24/03/2020

Mercati azionari rimbalzano grazie alla Federal Reserve

Prosegue la fase di ribasso del mercato azionario americano con l’indice SP500 che ha perso il 2,93% finendo a 2237,4 punti (grafico a destra), ma il Nasdaq ha perso solo lo 0,27% grazie alla performance relativamente positiva dei titoli tecnologici:  Amazon è stato il migliore della squadra salendo del 3% a 1902,83 dollari mentre Microdoft ha perso un punto percentuale chiudendo a 136 dollari, Apple ha perso il 2,12% a 224,37 e Google l’1,32% a 1054 dollari.  In rialzo dell’1,41% Tesla a 433 dollari ed è da segnalare l’ampio rimbalzo dei titoli delle compagnie di crociere, da Royal Caribbean che sale del 18% a Norwegian Cruies che chiude a +11%.  Risale anche la Boeing dell’11% a 105,7 dollari sulla notizia che sono in arrivo dei sussidi pubblici per sostenere l'azienda, mentre Macy’s perde il 20%.

Il mercato h aperto a -4%, ma è stato anche in territorio positivo dopo che la Fed ha annunciato un programma di nuovi acquisti di titoli senza un limite massimo, per poi scendere nel pomeriggio dopo che il Senato non è riuscito a trovare un accordo sull’atteso pacchetto di stimoli fiscali all’economia che dovrebbe essere intorno ai 2 trilioni di dollari.  Sembra che non sarà possibile una sua approvazione prima di venerdì.

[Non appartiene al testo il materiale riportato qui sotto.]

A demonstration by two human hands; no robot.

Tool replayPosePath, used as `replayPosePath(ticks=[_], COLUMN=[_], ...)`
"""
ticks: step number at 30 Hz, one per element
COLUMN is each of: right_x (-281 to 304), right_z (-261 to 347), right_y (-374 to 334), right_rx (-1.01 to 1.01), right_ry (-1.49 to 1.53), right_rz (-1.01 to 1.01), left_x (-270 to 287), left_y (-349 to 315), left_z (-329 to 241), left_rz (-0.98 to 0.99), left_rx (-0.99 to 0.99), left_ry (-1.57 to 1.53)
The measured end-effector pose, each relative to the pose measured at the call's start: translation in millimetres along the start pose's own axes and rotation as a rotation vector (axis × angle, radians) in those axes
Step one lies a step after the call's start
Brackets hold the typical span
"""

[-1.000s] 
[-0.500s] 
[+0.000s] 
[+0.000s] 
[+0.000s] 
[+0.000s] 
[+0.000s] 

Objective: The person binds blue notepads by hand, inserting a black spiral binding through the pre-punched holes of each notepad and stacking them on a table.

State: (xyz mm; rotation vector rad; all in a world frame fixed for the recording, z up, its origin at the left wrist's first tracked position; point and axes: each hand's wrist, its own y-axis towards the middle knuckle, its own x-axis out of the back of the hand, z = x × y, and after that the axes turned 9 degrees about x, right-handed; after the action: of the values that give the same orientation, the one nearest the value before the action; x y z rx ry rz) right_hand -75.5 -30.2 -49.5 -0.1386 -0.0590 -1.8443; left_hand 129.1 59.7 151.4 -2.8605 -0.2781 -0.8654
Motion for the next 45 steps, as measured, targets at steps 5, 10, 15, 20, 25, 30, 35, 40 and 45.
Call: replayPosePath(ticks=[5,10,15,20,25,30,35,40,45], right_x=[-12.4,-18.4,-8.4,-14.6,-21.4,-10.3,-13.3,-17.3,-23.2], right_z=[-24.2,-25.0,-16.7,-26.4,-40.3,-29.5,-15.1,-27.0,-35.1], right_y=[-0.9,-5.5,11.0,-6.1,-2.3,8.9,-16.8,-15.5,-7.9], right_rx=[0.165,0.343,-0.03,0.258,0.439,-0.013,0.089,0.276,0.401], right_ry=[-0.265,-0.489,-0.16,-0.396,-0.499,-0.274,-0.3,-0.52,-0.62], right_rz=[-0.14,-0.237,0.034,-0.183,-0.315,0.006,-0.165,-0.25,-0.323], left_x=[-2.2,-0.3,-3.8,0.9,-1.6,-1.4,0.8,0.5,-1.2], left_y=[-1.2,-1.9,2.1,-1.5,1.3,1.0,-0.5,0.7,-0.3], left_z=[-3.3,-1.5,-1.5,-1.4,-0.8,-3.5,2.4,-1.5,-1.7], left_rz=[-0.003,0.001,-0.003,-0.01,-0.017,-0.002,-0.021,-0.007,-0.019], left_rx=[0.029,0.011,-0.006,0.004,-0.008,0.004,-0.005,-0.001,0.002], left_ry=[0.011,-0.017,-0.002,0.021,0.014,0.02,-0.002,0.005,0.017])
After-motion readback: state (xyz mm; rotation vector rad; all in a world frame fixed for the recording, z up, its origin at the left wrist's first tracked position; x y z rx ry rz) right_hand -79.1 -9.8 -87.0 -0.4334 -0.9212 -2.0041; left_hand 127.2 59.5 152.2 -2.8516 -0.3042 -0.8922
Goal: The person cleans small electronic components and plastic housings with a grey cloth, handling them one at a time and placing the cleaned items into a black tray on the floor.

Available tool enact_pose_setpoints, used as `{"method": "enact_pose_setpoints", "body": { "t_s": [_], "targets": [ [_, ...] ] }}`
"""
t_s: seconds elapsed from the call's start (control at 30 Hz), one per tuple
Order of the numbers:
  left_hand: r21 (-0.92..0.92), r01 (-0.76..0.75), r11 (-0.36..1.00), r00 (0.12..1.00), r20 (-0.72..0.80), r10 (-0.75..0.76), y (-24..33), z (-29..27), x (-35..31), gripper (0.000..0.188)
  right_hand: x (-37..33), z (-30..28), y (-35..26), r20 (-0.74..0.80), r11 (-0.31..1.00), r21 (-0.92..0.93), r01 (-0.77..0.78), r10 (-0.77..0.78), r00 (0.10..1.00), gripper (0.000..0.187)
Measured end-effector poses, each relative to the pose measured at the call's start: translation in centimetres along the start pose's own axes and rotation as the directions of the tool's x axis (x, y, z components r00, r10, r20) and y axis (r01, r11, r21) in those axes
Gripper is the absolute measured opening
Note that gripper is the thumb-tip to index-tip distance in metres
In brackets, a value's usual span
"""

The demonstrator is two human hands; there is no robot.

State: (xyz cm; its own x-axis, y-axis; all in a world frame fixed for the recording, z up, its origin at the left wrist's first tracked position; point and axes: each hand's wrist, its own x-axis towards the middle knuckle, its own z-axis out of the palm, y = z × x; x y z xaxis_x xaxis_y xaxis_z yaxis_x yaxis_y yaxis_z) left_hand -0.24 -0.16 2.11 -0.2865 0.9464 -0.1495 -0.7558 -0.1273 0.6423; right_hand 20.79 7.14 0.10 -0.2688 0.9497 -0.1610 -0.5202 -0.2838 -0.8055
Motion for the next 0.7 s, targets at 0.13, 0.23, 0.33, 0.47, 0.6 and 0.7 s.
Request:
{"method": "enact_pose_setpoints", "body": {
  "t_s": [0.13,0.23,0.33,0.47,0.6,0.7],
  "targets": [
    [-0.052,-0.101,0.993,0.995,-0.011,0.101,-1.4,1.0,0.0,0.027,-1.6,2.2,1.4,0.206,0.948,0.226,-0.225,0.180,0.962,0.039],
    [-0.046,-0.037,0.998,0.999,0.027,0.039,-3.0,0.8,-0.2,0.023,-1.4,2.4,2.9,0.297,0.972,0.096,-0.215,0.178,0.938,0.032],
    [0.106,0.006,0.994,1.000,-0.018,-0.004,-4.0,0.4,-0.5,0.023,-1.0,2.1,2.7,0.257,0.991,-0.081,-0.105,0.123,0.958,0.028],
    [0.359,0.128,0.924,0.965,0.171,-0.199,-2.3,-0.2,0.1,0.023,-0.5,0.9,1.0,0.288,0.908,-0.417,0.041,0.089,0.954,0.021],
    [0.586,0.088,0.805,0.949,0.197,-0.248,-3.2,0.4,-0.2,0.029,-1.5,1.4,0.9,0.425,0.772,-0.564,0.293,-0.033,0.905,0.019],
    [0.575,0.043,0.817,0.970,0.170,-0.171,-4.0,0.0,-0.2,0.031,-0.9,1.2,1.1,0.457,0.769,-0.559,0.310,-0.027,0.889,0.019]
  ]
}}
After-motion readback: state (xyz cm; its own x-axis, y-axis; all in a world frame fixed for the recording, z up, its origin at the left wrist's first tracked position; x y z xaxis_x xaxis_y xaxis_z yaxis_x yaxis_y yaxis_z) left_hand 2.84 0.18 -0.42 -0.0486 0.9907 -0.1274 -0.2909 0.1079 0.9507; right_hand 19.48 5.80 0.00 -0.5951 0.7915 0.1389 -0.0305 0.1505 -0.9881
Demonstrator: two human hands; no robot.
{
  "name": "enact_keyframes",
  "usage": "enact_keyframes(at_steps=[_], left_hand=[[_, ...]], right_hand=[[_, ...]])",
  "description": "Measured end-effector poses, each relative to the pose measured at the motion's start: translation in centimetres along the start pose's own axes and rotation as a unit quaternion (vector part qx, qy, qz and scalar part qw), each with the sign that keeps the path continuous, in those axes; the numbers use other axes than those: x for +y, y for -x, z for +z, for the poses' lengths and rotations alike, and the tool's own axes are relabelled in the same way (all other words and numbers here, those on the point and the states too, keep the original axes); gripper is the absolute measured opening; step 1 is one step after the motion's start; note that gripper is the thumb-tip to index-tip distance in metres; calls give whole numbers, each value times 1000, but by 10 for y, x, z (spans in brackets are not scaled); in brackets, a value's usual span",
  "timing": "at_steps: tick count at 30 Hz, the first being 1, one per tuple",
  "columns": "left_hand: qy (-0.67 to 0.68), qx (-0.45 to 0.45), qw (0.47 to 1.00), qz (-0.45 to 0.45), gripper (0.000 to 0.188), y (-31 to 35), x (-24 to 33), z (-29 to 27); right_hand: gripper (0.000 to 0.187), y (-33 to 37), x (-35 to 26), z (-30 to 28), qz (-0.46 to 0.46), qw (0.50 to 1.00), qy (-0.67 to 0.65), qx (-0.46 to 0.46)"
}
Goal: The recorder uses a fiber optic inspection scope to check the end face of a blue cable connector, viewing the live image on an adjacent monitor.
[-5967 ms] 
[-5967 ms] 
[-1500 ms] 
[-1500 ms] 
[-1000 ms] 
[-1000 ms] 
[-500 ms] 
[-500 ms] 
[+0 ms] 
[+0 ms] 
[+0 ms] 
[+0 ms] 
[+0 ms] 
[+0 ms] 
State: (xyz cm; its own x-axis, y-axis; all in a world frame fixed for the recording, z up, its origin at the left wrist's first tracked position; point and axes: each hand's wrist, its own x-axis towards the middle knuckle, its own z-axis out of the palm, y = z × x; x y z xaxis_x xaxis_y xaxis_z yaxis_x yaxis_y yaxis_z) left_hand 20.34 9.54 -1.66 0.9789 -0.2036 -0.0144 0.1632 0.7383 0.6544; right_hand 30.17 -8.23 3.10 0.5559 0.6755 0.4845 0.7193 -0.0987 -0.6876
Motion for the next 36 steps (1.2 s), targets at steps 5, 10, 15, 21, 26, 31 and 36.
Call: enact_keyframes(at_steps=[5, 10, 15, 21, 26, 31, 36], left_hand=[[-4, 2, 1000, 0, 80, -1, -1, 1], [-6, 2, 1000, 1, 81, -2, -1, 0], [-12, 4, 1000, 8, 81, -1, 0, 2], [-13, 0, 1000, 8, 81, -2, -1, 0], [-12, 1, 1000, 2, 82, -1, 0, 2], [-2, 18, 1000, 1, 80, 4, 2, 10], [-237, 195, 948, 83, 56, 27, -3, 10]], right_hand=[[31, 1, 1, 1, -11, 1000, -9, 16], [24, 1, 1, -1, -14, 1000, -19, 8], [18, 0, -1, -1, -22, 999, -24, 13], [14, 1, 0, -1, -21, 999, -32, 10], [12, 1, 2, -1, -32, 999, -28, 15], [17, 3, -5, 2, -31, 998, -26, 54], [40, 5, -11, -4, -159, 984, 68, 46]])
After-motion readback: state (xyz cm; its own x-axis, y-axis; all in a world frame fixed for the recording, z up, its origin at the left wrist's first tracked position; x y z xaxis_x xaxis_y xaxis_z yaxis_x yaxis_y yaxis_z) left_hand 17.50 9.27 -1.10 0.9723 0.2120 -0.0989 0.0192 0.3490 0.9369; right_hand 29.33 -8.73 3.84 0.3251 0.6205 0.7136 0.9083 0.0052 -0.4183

Nonostante la chiusura negativa di ieri l nostra impressione è che l’ondata di vendite sia vicina alla fine e che i mercati azionari siano prossimi a una fase di maggiore stabilità con una volatilità in contrazione. L'annuncio da parte della Federal Reserve di ulteriori acquisti di titoli dovrebbe contribuire a migliorare il tono dei mercati azionari e i mercati asiatici stanno chiudendo con notevoli recuperi: Tokyo ha chiuso a +7% e Seul a +8,6%, mentre Hong Kong guadagna oltre il 4%.  In rialzo del 4% anche i futures americani.

L’annuncio di ulteriori acquisti di titoli da parte della Federal Reserve ha spinto al rialzo il mercato dei Treausrys e il rendimento del decennale ha chiuso ieri in notevole ribasso a 0,76% con il Tbond a 178,25 punti, e questa mattina a aore a 0,82%.

Il mercato dei cambi ha visto il dollaro indebolirsi in Asia contro l’euro a 1,0830 e lo yen a 110,4 mentre il dollaro australiano rimbalza a 0,5970: sembra finita la fase di rafforzamento della valuta americana.

Il petrolio WTI a sua volta recupera un dollaro dalla chiusura di ieri e tratta a 24,50 dollari al barile e il Brennt sopra ai 28 dollari.

La giornata odierna è caratterizzata dai survey della Markit sulla congiuntura di marzo nei paesi europei e negli USA, e sono attese contrazioni significative degli indici.  Alle 15:00 avremo poi il dato delle vendite di case negli Stati Uniti per febbraio.